If you’re expecting a lot of issues and pull requests, it can be a good idea to set up templates. Typical templates will provide contributors with checklists or guidance on how issues are managed in that repo. You can set up a Github Action to automatically respond to issues, if there’s something you want to do there. It’s worth investing in some kind of board management, typically setting up labels and removing ones you don’t need.

You’ll want to look into your notifications, and ensure you’re subscribed to repos you still care about. If you have a repo where you were the only maintainer but are no longer maintaining it, turns off notifications other than mentions, and put a note in the README (and then potentially archive it).

Use Git appropriately

Start git early, as soon as you’ve written some code or know what code to write. You don’t need to create a repo at this point, a simple git init will work - but then you’ll be able to fearlessly iterate on your solution without worrying about losing old alternative solutions. git commit -p —amend is your friend.

A simple one, but I see it missed a lot - use git tags to ensure that published versions have a tag in git.

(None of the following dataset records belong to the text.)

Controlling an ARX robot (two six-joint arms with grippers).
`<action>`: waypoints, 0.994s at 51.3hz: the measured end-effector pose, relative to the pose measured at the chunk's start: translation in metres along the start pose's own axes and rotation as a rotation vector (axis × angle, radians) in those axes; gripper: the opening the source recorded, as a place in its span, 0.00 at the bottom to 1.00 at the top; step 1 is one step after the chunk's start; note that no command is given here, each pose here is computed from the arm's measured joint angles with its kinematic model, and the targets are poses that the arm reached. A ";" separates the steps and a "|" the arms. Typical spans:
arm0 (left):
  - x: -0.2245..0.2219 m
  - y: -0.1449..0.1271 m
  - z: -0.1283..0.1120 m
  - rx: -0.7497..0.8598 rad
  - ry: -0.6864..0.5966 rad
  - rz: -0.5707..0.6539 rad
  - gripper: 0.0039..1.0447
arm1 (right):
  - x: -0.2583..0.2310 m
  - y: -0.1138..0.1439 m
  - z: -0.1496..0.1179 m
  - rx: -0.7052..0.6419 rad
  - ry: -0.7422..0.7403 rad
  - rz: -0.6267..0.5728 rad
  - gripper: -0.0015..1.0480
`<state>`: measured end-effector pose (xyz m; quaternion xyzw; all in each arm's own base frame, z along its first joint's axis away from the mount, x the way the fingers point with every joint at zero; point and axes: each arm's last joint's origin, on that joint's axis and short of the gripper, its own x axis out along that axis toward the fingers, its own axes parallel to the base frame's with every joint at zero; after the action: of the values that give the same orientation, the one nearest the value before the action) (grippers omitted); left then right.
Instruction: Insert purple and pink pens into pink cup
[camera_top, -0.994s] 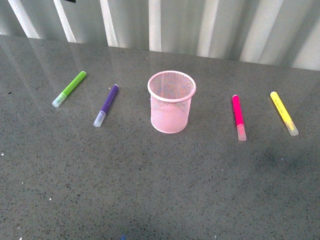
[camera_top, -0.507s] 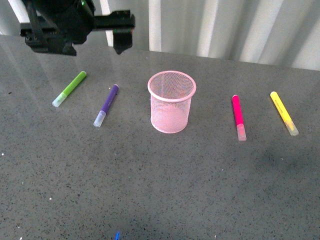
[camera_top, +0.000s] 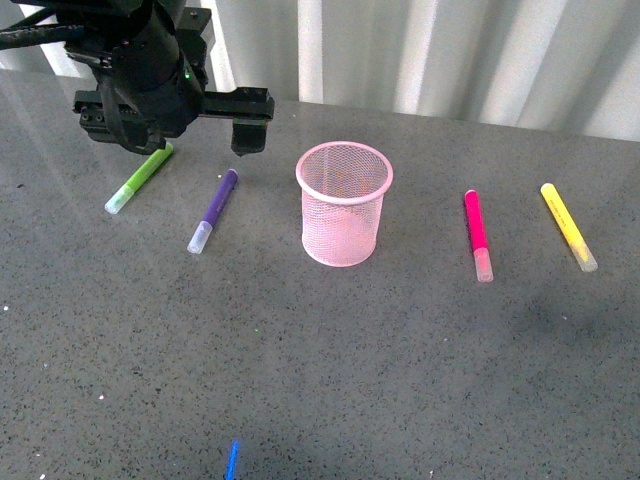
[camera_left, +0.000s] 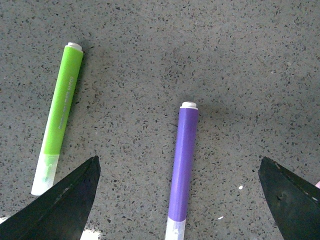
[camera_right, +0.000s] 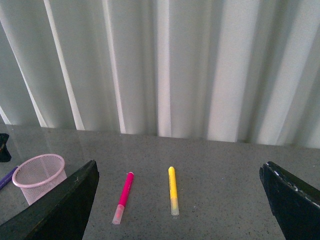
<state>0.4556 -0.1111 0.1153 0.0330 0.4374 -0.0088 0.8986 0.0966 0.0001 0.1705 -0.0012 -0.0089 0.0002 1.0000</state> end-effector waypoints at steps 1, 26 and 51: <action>0.002 -0.001 0.000 0.001 0.001 -0.001 0.94 | 0.000 0.000 0.000 0.000 0.000 0.000 0.93; 0.044 -0.018 -0.012 0.046 0.035 0.011 0.94 | 0.000 0.000 0.000 0.000 0.000 0.000 0.93; 0.066 -0.016 -0.016 0.079 0.021 0.019 0.89 | 0.000 0.000 0.000 0.000 0.000 0.000 0.93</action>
<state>0.4832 -0.1252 0.0527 0.0727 0.4457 -0.0169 0.8921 0.0966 0.0001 0.1705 -0.0012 -0.0089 0.0002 1.0000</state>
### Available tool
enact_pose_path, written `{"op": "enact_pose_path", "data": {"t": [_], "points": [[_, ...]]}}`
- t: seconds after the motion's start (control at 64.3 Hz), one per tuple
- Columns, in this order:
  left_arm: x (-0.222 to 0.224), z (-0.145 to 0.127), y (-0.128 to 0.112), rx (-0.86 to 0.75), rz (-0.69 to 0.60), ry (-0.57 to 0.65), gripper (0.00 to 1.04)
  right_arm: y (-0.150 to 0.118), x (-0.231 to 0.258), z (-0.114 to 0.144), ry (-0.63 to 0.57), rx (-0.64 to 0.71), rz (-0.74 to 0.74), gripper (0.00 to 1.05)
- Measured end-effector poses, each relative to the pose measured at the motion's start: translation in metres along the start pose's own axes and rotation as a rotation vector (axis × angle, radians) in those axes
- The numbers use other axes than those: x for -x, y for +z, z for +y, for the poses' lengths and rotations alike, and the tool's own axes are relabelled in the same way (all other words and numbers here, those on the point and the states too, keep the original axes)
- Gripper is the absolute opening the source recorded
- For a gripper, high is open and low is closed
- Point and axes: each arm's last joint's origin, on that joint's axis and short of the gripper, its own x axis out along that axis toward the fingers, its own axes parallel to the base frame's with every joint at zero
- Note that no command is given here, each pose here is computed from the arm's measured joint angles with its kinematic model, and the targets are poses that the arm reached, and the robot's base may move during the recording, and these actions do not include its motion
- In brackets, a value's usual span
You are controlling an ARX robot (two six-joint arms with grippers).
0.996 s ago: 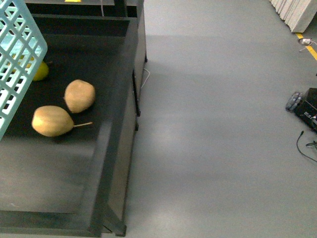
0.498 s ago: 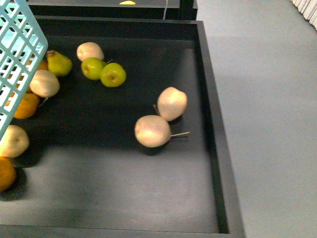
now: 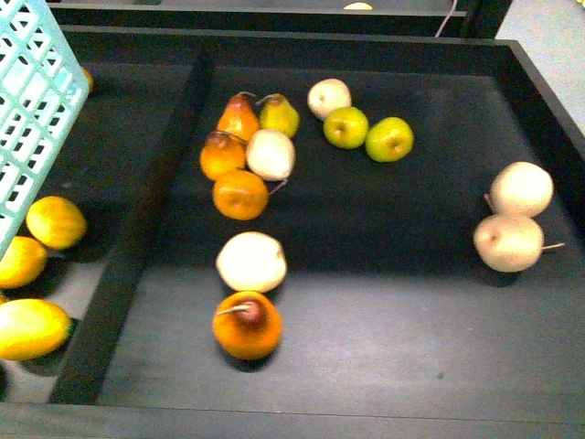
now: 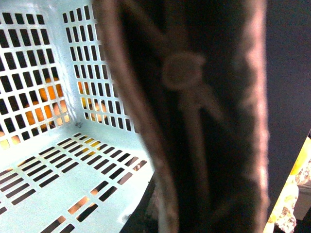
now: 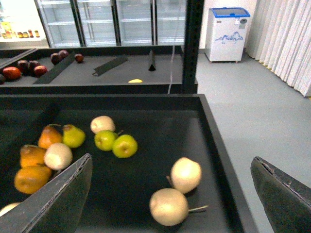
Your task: Pick lemon and mango into basket
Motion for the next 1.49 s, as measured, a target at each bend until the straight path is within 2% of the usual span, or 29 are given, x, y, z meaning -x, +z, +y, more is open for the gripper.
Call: {"op": "enact_pose_path", "data": {"t": [1.494], "points": [[0.0003, -0.0006, 0.0000, -0.001, -0.002, -0.001, 0.05, 0.0000, 0.0000, 0.0000, 0.000, 0.000, 0.000, 0.96]]}}
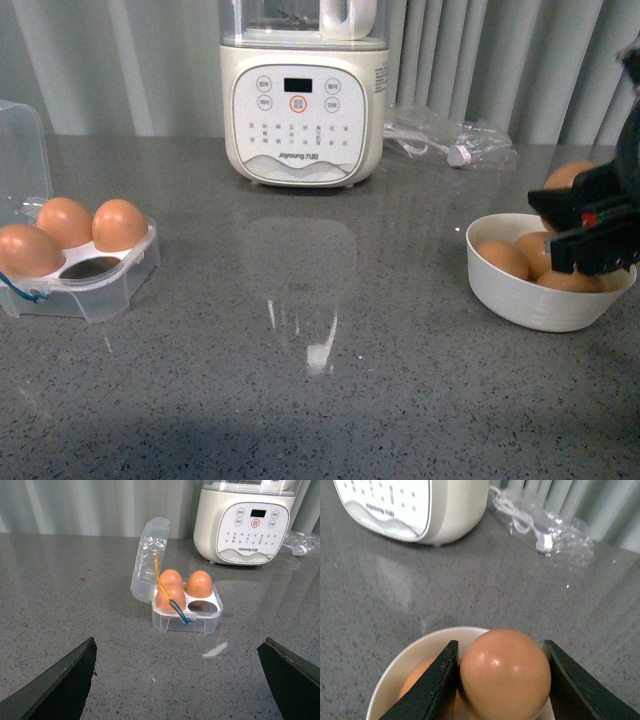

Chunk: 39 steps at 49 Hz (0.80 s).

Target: Put egg into box

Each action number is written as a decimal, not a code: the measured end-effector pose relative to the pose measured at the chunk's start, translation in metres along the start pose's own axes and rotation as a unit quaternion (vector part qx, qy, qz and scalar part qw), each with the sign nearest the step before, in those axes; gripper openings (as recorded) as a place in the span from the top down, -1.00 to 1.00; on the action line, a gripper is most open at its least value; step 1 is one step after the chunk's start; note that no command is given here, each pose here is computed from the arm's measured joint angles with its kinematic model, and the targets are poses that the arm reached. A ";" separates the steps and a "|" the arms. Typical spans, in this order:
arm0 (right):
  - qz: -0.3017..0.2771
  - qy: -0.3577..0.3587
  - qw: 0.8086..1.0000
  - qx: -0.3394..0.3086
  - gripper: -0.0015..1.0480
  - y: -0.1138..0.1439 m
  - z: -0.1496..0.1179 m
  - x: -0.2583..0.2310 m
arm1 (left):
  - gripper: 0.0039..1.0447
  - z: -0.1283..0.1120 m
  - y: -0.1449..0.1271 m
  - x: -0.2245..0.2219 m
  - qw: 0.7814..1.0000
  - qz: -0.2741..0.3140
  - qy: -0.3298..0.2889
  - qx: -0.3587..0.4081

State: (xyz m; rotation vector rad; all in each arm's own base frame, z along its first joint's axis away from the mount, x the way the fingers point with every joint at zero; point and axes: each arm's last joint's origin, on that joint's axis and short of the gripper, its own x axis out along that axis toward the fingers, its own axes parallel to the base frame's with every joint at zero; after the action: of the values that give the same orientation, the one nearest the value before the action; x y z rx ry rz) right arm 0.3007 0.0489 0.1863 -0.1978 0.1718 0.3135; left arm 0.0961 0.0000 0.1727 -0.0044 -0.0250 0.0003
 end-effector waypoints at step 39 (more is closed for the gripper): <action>0.343 -0.071 0.934 0.067 0.18 0.112 0.079 0.074 | -0.88 0.000 0.000 0.000 1.000 0.000 0.000 0.000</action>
State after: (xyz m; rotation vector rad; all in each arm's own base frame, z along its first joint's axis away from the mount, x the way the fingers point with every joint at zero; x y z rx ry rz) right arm 0.3447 0.1917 0.2300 0.0295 0.1140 1.0086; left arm 0.0961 0.0000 0.1727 -0.0044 -0.0250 0.0003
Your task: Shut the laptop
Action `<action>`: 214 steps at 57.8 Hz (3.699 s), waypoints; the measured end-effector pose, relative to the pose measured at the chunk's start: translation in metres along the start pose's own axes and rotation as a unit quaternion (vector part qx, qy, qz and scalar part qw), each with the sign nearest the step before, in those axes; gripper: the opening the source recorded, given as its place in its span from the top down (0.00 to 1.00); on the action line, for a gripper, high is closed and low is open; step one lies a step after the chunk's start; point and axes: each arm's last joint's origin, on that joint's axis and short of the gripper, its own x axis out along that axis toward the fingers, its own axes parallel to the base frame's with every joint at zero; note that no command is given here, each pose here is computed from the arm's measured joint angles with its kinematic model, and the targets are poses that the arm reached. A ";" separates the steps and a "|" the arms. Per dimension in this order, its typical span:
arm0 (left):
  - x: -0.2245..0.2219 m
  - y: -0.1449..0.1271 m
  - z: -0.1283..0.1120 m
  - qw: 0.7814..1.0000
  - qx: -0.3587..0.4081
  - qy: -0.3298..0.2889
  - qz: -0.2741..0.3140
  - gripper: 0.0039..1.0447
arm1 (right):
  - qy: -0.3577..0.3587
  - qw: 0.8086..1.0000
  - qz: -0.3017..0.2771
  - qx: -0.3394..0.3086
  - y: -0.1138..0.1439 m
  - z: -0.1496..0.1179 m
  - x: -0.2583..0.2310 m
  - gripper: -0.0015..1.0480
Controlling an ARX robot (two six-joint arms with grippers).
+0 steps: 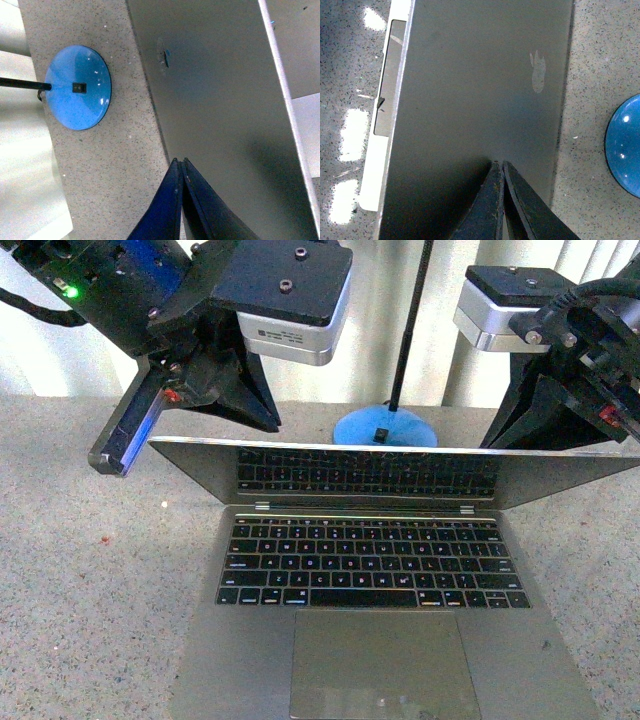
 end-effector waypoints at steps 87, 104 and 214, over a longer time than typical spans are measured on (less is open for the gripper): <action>0.053 -0.063 0.000 0.998 -0.034 -0.039 -0.044 0.97 | -0.045 0.998 0.034 0.035 0.025 -0.021 0.064 0.97; 0.071 -0.084 0.001 0.996 -0.044 -0.045 -0.068 0.97 | -0.039 0.996 0.061 0.054 0.041 -0.032 0.083 0.97; -0.175 -0.111 -0.053 0.616 -0.539 -0.113 0.564 0.97 | -0.242 0.633 -0.645 0.354 0.108 0.022 -0.118 0.97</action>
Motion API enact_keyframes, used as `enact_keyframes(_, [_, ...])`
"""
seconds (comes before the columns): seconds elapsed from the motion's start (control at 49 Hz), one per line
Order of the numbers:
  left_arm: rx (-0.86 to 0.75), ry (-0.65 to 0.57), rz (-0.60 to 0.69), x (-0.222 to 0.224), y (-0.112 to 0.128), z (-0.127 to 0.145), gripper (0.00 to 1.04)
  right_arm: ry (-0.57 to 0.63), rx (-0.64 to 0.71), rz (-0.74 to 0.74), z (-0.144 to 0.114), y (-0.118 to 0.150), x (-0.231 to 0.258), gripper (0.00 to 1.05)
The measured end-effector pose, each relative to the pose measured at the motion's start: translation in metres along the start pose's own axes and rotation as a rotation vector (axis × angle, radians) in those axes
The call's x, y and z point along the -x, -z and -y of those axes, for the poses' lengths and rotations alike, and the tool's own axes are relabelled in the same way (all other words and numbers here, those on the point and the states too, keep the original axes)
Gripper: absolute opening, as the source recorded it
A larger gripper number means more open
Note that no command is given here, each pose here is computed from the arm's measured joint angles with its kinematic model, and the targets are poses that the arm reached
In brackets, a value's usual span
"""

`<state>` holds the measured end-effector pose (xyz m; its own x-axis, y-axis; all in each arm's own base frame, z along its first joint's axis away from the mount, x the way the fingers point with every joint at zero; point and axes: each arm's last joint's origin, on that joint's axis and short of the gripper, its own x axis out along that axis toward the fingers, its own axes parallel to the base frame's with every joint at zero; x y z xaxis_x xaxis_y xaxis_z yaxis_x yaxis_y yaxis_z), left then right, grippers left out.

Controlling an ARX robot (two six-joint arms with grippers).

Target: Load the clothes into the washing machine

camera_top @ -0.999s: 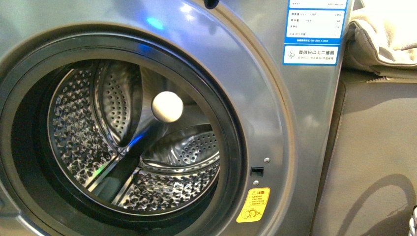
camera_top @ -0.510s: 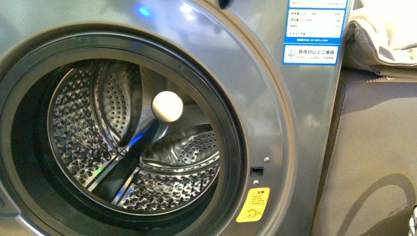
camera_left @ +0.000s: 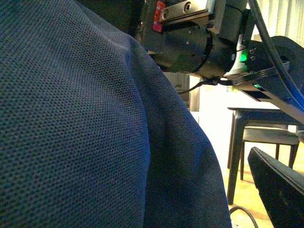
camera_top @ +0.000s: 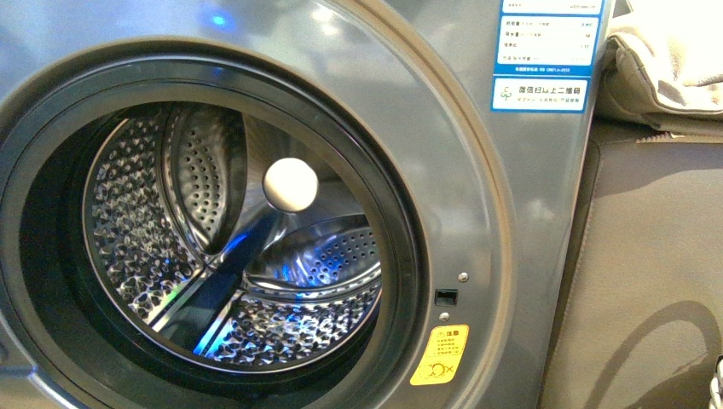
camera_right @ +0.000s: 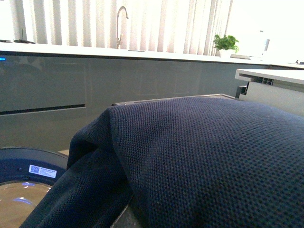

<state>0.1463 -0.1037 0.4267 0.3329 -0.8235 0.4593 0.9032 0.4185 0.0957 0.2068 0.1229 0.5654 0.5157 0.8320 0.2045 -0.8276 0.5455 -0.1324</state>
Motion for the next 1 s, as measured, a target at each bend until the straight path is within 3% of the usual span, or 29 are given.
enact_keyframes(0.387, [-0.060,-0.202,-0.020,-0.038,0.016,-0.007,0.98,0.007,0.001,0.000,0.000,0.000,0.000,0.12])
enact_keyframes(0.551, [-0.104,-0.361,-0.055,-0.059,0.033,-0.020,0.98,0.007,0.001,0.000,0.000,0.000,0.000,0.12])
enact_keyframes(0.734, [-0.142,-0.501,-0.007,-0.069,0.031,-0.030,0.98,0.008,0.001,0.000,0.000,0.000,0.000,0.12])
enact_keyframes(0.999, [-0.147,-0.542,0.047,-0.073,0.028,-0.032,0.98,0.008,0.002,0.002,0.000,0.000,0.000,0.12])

This is as simple as:

git tag -a 1.0.3 -m 'fixes x'
git push --tags

If you’re using npm, using npm version will help manage this for you, including everything from major/minor/patch to prerelease.

Likewise, good commit practices will help your users find where their bugs were fixed or introduced, along with making changelogs much easier to put together.

Give a working example

Most new libraries don’t have great docs. A lot of established libraries have poor docs. Users will often have to dive into the implementation code to understand all the edge cases, and hopefully when that happens, they submit pull requests to improve the docs. So having some example code that they can actually run and explore will really help bridge that gap. Make sure that the example compiles (it should be included in your test phase on CI), because it’s painful when there’s an example that once worked but no longer is compatible with the library code.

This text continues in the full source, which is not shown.